#### THE PROBLEM:
Reproduce the full listing as it stands. Images do not belong in the copy.

#### INFORMATION SHOWN:
*****

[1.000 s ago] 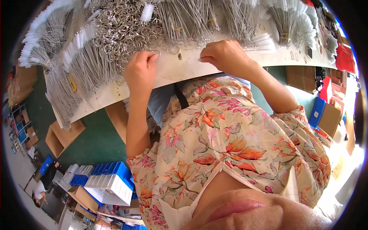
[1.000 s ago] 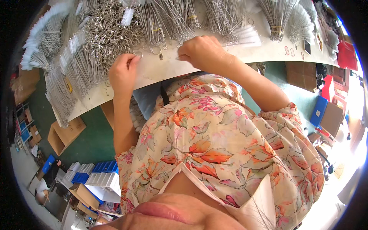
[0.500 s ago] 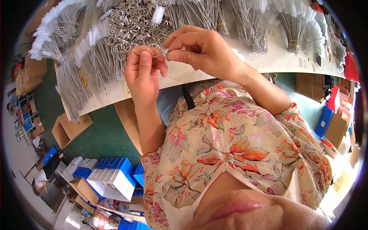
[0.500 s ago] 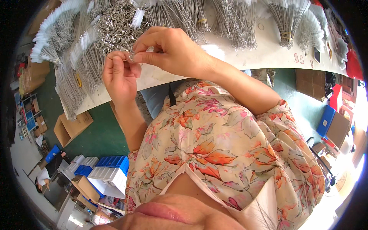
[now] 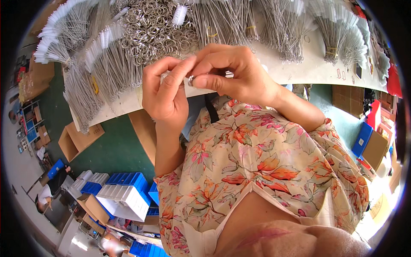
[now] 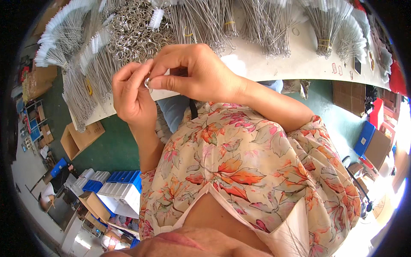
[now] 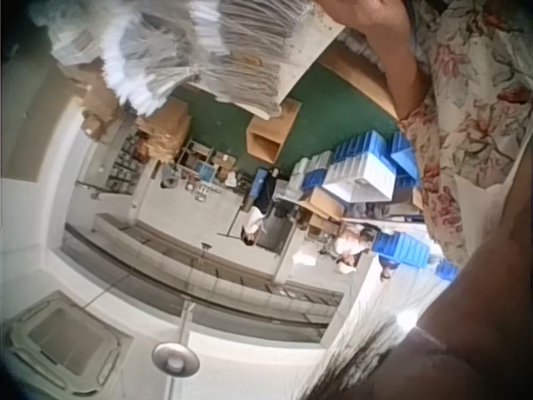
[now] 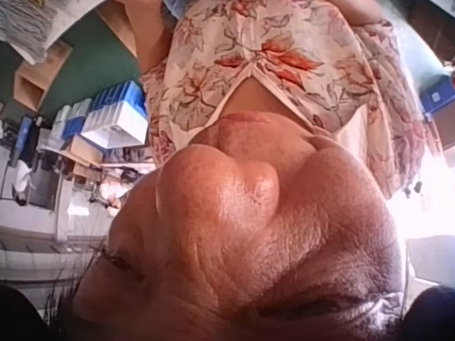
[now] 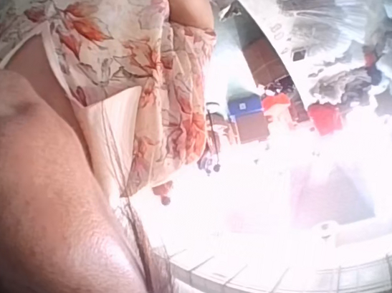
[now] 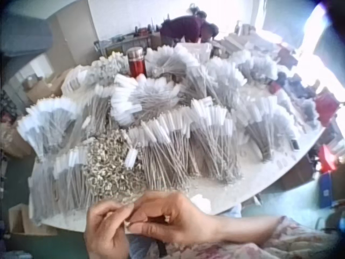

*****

#### RESPONSE FOR THIS EXERCISE:
[1.000 s ago] 
[1.000 s ago] 
[0.500 s ago] 
[0.500 s ago] 
[now] 
[now] 
[now] 
[now] 
[now] 
[now] 

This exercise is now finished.